Records from a dataset

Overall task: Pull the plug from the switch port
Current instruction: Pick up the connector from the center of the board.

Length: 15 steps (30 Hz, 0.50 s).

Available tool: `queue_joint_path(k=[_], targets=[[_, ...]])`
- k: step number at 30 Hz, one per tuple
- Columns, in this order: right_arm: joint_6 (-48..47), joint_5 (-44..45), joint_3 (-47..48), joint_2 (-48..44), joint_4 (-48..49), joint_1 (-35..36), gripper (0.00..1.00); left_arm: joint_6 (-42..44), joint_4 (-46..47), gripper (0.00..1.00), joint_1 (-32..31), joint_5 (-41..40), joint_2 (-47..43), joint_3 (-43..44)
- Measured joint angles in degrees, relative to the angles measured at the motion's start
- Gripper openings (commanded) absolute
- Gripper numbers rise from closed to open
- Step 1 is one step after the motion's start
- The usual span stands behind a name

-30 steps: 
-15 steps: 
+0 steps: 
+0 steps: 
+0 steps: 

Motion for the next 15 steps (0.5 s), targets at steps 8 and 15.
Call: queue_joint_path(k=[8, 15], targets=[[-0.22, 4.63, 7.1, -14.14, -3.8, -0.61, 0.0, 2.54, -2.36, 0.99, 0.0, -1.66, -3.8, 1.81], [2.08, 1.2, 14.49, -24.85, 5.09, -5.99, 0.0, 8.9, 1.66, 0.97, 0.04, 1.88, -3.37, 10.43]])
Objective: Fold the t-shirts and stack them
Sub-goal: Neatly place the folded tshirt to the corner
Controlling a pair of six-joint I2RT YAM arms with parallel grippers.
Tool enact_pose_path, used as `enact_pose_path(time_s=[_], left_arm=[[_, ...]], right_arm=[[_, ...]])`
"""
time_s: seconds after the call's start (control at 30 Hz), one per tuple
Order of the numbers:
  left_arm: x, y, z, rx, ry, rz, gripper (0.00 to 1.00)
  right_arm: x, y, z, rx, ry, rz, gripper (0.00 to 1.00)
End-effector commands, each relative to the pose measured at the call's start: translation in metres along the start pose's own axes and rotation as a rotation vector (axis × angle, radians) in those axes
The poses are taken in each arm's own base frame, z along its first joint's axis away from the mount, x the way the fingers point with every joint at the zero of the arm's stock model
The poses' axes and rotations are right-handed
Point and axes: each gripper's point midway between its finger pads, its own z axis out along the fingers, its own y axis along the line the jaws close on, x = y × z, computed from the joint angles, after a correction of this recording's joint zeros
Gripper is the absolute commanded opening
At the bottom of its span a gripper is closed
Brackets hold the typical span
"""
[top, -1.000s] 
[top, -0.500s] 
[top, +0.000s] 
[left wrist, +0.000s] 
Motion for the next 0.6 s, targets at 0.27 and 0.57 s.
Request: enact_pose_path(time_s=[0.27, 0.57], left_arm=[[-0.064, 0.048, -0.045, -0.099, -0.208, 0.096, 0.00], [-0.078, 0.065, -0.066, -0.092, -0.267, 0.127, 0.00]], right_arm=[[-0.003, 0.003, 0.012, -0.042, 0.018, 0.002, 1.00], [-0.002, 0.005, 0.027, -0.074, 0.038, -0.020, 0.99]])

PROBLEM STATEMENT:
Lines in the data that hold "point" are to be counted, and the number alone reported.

ANSWER SECTION:
2